Son ouvrage est aussi un traité d’éducation des princes : on ne doit pas simplement gérer par autorité, mais aussi entrer en connivence avec l’esprit d’une nation (idem chez La Rochefoucault ou La Bruyère).
Ce lieu commun à toute l’Europe c’est une humanité fondatrice (celle des lettres, car il se joue là un rapport à la mémoire, et une capacité par la communication à créer un milieu commun). Ce thème est repris par Voltaire, dans Le Siècle de Louis XIV. (mais avec chez lui l’idée que la vérité de l’Europe, c’est la France).
Il y a donc un rapport spécifique à l’universel en Europe.
· Pourquoi n’y a-t-il pas eu une unification linguistique autour du latin ? Dans le monde islamique, c’est la langue qui a donné de la cohérence. Alors qu’en Europe, on assiste à une différenciation accélérée des langues à partir du XIVe.

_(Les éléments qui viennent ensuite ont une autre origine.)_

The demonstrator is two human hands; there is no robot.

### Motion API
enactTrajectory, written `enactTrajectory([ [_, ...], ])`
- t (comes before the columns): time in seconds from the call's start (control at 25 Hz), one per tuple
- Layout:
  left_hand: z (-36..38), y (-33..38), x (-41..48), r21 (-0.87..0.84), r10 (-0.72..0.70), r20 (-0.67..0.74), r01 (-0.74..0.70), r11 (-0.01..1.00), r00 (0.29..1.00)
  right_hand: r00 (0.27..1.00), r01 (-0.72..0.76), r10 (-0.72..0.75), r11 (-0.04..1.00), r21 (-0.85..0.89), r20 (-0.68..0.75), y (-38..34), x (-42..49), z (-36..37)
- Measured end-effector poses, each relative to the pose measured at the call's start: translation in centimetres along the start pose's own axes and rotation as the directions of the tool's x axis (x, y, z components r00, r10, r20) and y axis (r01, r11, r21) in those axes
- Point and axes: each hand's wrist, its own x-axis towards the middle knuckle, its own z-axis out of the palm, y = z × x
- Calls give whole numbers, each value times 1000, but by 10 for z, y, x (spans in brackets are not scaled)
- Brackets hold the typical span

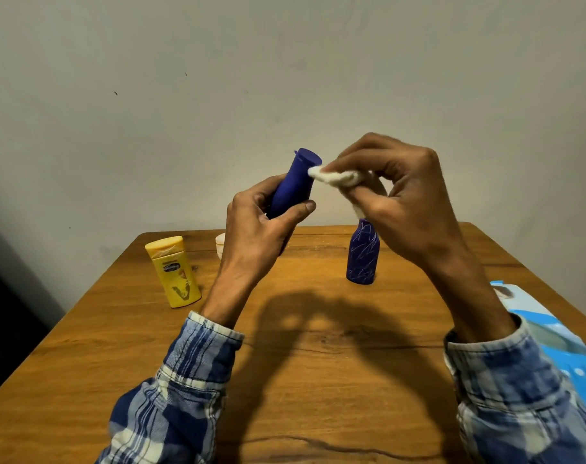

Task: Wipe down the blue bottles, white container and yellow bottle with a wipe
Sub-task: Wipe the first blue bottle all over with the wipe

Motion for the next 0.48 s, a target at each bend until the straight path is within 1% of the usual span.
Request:
enactTrajectory([
  [0.08,0,0,0,-46,-61,51,63,997,997,981,-85,92,995,48,-169,5,0,0],
  [0.12,0,0,0,-74,-75,89,81,994,993,968,-108,124,991,81,-220,6,0,1],
  [0.16,0,0,0,-112,-74,135,89,990,988,963,-116,137,988,101,-234,6,-1,5],
  [0.28,-2,5,-2,-264,-65,257,135,955,964,984,-93,110,987,128,-139,2,-3,21],
  [0.32,-2,7,-2,-291,-73,285,159,943,956,988,-86,101,987,132,-116,2,-4,24],
  [0.44,-3,6,-3,-323,-83,365,210,923,927,984,-105,124,983,147,-125,4,-6,24],
  [0.48,-3,6,-2,-329,-84,384,221,918,919,986,-89,108,986,142,-130,5,-6,21],
])
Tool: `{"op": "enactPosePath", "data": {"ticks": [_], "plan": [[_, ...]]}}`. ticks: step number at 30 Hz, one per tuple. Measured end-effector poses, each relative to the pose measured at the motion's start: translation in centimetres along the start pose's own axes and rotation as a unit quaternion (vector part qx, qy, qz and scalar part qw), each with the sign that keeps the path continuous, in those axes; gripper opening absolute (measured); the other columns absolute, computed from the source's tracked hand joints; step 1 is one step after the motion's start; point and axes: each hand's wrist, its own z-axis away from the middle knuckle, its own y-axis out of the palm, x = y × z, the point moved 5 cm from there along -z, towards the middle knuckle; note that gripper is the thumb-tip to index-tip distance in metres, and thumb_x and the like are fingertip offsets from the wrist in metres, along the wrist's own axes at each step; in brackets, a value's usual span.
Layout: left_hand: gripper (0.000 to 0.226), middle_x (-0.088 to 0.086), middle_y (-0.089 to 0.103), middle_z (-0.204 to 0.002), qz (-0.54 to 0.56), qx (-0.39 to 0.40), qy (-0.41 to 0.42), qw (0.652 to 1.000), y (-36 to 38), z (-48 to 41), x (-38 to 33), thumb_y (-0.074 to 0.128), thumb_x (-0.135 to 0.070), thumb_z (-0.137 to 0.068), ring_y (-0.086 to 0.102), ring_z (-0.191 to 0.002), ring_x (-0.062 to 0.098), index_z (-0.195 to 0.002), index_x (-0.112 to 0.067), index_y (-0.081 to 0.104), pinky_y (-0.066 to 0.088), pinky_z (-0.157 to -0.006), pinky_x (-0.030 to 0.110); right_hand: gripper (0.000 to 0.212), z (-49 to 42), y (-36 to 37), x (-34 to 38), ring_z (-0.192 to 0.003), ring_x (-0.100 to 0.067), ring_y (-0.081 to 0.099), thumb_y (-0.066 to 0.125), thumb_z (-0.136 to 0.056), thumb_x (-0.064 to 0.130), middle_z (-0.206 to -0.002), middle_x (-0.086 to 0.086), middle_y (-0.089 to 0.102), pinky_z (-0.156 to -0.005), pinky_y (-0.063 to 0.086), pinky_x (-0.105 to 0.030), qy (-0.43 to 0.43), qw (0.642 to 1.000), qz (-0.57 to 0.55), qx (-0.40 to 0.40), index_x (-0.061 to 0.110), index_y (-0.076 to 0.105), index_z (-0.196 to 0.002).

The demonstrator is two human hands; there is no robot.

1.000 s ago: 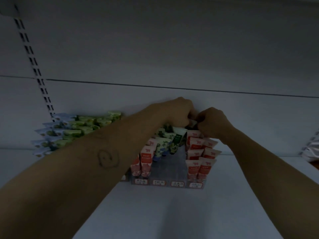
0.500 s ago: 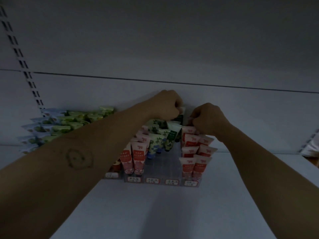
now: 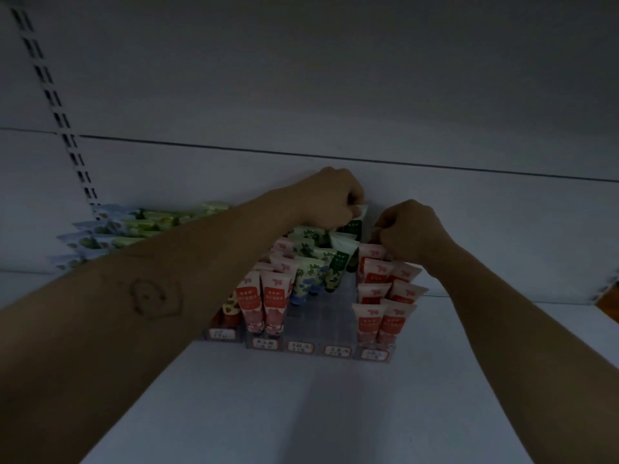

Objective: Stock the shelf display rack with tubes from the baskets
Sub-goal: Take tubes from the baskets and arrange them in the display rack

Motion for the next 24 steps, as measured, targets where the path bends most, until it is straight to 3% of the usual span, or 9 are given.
{"op": "enactPosePath", "data": {"ticks": [5,9,15,20,24], "plan": [[0.019,0.007,0.063,-0.086,-0.005,0.025,-0.005,1.0,0.4,-0.8,-0.1,0.056,-0.022,-0.095,0.055,-0.075,0.018,-0.093,-0.006,0.067,0.037,-0.066,0.022,0.021,-0.1,0.1,-0.1,-0.096,-0.024,0.062,0.061,-0.086,0.015,-0.102,-0.011,0.07,-0.074,0.043,-0.022,-0.002,1.0,-0.003,0.002,0.007,0.074,-0.1],[0.018,-0.004,0.055,-0.069,-0.043,0.052,0.008,0.998,0.4,-1.6,-0.9,0.056,-0.016,-0.092,0.049,-0.062,0.01,-0.074,-0.013,0.059,0.036,-0.059,0.021,0.021,-0.2,0.3,-0.2,-0.09,-0.024,0.062,0.058,-0.087,0.014,-0.099,-0.013,0.07,-0.071,0.042,-0.023,-0.002,1.0,0.002,0.002,0.004,0.073,-0.097],[0.027,0.005,0.045,-0.054,-0.109,0.042,0.029,0.993,0.5,-1.7,-1.3,0.057,-0.005,-0.085,0.044,-0.053,0.02,-0.059,-0.008,0.051,0.036,-0.053,0.029,0.021,-0.2,0.3,-0.2,-0.088,-0.025,0.063,0.057,-0.088,0.014,-0.096,-0.014,0.07,-0.069,0.043,-0.024,0.0,1.0,-0.001,0.003,0.005,0.073,-0.098],[0.02,0.008,0.056,-0.066,-0.104,0.051,0.016,0.993,0.2,-1.7,-1.1,0.056,-0.012,-0.089,0.051,-0.062,0.021,-0.071,-0.005,0.06,0.045,-0.062,0.032,0.02,-0.1,0.4,-0.3,-0.082,-0.023,0.062,0.057,-0.086,0.013,-0.09,-0.013,0.07,-0.067,0.045,-0.025,0.005,1.0,-0.005,0.0,0.004,0.073,-0.092],[0.019,0.006,0.055,-0.072,-0.122,0.068,0.008,0.99,0.2,-2.1,-1.5,0.054,-0.013,-0.091,0.051,-0.07,0.022,-0.075,-0.008,0.06,0.041,-0.064,0.029,0.02,0.0,0.4,-0.2,-0.082,-0.027,0.064,0.056,-0.086,0.012,-0.088,-0.015,0.07,-0.069,0.05,-0.028,0.014,1.0,-0.001,0.003,0.0,0.072,-0.09]]}}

L’explication est religieuse : ce qui a entraîné la division linguistique de l’Europe, c’est le fait que l’Eglise a abandonné le latin, pour s’adresser aux populations avec des langues vernaculaires. C’est donc une volonté pratique de diffusion des principes religieux. Les élites ont emboîté le pas.
Hegel : la circulation culturelle en Europe s’effectue par un processus d’extension et un processus de profondeur. L’article de l’Europe, c’est savoir jouer des particularités avec son universel.
La laïcité est impossible quand l’universel se déploie sur une seule logique ; quand l’universel se déploie en luttant contre les particularités, alors la laïcité devient possible. Donc la laïcité n’est pas seulement liée au registre religieux, mais aussi au culturel.
Donc l’Europe a en permanence dû se penser dans la confrontation, en même temps qu’en tant qu’horizon commun.
L’Europe, horizon commun
Valéry écrivait en 1924 : L’Europe est l’addition d’un triple héritage : Rome, le christianisme et la Grèce. L’idée culturelle en Europe, c’est la sédimentation de traditions (le Forum, les catacombes et le Parthénon).
Rémy Brague, 1994, Europe, la voie romaine : le monde romain s’est senti héritier des faits artistiques qu’il n’avait pas créé mais qu’il a tenu à transmettre, ceux de la Grèce. Donc il s’agit d’une seconde arrivée, qui ne se pense pas comme premier moteur, mais dans un rapport à l’héritage, à la transmission. On a donc ce sentiment que l’Europe doit son existence à la tension entre la barbarie latine et une civilisation qu’elle se sent tenue de s’approprier (contre l’empire byzantin et le monde islamique).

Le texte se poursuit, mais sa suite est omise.